Lowering your blood pressure can be a daily struggle for people who are hypertensive. However, hypertension is a condition that develops over time, which means that it can be prevented. Making a habit of doing things that lower your blood pressure on a daily basis -- even when you're busy -- can help you prevent hypertension or even manage it if you've been diagnosed with it. Here are three quick ways to lower your blood pressure if you find that you are regularly getting high blood pressure readings when you go to the doctor or test yourself at a blood pressure kiosk at a pharmacy.

Sitting or Lying Down

Sometimes blood pressure can be increased due to high stress levels. People who are constantly going from one place to another, caring for other people, working various jobs or even just raising children can suffer from an overload of stressful, high-pressure situations. Finding space in your schedule besides bedtime to rest and relax can do wonders for your blood pressure. Take that phone call sitting down, or use your tablet to lie on your office floor and read those expense reports versus multi-tasking or pacing.
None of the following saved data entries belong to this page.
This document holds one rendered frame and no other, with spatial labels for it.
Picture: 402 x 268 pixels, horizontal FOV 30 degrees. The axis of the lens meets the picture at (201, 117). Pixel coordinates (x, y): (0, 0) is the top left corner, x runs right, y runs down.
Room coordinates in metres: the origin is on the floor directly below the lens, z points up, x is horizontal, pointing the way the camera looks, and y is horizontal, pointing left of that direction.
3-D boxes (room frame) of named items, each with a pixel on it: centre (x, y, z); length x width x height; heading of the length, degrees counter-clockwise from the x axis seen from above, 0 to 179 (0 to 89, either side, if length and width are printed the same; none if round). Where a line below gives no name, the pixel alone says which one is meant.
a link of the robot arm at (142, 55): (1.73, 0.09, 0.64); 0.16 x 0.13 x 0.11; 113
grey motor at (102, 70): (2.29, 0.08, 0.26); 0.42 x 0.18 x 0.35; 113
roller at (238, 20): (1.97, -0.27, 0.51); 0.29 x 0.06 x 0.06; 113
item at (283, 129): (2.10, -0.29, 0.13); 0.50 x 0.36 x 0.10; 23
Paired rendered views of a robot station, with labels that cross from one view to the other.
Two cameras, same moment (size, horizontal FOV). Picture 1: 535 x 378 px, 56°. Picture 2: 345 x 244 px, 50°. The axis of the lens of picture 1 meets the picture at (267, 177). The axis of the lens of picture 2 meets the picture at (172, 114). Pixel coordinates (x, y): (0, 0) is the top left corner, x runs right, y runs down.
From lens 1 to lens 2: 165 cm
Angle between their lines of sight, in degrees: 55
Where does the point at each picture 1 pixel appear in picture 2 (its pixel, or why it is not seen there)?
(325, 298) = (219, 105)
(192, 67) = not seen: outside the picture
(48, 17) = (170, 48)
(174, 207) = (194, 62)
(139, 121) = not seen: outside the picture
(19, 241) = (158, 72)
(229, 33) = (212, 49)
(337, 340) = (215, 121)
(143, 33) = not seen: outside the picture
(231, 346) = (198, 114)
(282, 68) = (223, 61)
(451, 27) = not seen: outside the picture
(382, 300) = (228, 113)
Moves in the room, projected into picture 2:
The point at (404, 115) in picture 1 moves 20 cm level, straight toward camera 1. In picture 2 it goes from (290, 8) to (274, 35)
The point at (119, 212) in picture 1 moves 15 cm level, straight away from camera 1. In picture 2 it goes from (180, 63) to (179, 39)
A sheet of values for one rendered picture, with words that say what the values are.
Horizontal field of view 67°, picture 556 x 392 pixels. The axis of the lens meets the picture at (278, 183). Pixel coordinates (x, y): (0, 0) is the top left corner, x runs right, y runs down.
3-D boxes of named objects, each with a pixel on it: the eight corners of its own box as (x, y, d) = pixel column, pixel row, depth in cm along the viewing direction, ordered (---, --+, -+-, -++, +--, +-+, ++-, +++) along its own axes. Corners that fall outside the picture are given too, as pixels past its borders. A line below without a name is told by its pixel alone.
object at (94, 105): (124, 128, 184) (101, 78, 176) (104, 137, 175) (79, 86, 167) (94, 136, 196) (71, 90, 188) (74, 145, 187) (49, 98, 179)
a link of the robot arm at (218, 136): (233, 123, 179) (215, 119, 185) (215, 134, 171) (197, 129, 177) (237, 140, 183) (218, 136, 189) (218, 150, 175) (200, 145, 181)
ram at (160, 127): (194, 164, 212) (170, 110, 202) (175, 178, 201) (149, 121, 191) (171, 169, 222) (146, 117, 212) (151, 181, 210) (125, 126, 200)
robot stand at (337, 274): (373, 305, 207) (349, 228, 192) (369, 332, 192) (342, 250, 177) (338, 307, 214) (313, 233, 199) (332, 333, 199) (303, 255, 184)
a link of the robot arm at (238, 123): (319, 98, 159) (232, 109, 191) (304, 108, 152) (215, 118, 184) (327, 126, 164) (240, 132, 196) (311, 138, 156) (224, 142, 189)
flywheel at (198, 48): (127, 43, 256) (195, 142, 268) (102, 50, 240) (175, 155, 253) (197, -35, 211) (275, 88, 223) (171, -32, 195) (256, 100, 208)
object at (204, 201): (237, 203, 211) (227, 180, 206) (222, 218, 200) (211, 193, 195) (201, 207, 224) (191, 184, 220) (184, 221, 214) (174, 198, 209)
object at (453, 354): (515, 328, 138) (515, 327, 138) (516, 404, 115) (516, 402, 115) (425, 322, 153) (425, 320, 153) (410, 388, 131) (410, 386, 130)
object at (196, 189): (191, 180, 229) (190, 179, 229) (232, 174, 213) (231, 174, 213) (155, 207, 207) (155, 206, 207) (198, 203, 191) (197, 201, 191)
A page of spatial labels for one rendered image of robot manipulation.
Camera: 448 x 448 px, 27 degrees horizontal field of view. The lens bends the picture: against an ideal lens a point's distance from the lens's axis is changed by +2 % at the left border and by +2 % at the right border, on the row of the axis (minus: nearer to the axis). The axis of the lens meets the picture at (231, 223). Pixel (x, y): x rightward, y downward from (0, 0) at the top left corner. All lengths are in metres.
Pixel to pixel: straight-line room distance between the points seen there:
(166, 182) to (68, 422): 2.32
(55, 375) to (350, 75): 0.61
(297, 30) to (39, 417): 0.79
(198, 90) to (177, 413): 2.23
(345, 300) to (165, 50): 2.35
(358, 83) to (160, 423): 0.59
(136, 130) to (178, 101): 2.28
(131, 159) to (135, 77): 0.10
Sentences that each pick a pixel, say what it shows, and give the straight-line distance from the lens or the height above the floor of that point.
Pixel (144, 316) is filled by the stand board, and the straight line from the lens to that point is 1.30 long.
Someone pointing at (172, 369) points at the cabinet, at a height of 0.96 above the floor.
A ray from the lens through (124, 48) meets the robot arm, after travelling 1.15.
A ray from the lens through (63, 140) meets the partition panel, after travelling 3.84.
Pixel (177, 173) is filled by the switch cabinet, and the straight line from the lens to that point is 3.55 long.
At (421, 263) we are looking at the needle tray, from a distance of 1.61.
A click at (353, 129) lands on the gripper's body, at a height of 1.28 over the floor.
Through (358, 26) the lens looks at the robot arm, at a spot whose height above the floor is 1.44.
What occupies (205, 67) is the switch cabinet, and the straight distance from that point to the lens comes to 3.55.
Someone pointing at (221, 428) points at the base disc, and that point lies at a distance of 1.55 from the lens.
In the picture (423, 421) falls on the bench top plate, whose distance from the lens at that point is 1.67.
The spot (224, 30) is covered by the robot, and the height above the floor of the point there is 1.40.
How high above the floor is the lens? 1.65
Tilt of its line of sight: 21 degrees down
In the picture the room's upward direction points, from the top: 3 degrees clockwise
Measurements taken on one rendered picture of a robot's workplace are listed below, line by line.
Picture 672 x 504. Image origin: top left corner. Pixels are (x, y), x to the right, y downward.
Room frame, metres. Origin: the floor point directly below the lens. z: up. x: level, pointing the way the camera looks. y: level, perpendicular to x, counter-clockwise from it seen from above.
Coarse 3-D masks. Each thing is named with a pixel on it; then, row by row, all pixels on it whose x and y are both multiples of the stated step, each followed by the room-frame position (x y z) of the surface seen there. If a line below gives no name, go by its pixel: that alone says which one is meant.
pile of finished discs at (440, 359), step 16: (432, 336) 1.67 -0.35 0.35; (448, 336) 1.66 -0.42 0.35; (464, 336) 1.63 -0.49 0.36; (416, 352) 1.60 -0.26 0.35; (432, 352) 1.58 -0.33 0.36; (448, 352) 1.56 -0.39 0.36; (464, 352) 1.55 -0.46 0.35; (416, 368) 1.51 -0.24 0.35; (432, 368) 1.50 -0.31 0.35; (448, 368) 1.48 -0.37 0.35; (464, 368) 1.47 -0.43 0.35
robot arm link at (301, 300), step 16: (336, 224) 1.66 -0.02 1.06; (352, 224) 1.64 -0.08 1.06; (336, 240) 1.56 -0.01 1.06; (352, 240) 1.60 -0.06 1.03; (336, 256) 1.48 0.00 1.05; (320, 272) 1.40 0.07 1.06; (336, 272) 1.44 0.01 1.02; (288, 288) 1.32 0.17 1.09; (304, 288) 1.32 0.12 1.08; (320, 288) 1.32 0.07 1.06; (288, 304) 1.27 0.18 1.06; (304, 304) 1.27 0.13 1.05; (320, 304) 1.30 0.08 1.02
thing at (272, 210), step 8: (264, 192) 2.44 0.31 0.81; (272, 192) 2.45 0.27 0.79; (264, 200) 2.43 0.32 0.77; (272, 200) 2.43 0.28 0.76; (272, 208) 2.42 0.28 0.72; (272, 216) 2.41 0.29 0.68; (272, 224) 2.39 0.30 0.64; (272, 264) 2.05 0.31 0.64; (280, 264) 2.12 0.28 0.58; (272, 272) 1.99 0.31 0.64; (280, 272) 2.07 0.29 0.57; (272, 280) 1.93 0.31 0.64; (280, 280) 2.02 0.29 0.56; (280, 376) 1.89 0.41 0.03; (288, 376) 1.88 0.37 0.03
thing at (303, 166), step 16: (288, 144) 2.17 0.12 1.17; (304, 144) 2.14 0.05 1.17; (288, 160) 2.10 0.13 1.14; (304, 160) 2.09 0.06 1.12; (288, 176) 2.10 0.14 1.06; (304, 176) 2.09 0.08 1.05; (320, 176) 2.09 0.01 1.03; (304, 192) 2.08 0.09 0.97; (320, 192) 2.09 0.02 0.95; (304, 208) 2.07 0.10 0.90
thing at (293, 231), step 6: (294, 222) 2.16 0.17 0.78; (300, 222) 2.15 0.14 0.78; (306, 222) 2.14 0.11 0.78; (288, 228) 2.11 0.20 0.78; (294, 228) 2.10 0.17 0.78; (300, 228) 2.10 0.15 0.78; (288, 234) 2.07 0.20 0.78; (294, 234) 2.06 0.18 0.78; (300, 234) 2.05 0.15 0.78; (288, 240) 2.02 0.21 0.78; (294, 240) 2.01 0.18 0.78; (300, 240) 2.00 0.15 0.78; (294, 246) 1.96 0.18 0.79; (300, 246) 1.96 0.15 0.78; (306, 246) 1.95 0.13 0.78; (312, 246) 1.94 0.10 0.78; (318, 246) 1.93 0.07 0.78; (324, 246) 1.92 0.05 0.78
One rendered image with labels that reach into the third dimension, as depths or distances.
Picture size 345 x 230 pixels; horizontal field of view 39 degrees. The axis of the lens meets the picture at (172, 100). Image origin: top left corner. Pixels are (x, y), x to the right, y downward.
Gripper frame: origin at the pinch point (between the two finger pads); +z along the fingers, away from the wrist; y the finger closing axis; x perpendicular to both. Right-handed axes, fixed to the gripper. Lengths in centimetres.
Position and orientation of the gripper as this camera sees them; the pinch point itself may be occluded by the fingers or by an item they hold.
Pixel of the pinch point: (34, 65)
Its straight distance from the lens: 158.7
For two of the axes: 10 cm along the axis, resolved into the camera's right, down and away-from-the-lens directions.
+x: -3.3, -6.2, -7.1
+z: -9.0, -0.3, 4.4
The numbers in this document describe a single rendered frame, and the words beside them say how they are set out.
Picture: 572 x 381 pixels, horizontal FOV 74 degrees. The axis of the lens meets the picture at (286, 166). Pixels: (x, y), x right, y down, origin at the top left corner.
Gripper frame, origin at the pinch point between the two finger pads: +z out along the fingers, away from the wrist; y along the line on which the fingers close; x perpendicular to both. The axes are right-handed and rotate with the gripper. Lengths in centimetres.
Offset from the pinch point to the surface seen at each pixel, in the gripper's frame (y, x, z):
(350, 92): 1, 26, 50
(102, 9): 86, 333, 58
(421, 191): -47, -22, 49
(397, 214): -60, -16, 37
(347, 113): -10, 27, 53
Napping and Sleeping Adequately

Getting an appropriate amount of sleep each day is essential for many physiological processes, including digestion and cognition. However, it can be tricky with a packed schedule and lots of work to do and things to manage. Don't be afraid to use part of your lunch break for a power nap, catch an extra hour of sleep as soon as you get home before starting in on housework, or go to sleep half an hour earlier each night.

Reducing Worry

Worry is a big factor in causing mental stress, which in turn puts extra stress on the body -- including a possible rise in blood pressure. If you're having trouble putting something you are anxious about out of your mind, try using affirmations and even outside assurances to help calm your mind.

Self-affirmations include reminding yourself that you are not in control of every aspect of the situation and (most importantly) that there is nothing wrong with that ("I've done all I can do on my end. I have to just wait and see what happens and deal with whatever the outcome is to the best of my ability.").

Talking the problem over with a trusted family member, friend or therapist is also a great way to find reassurance that you will be able to handle the situation.

Doing these three things on a consistent basis can help get and keep your blood pressure in the healthy range (at or lower than 120/80).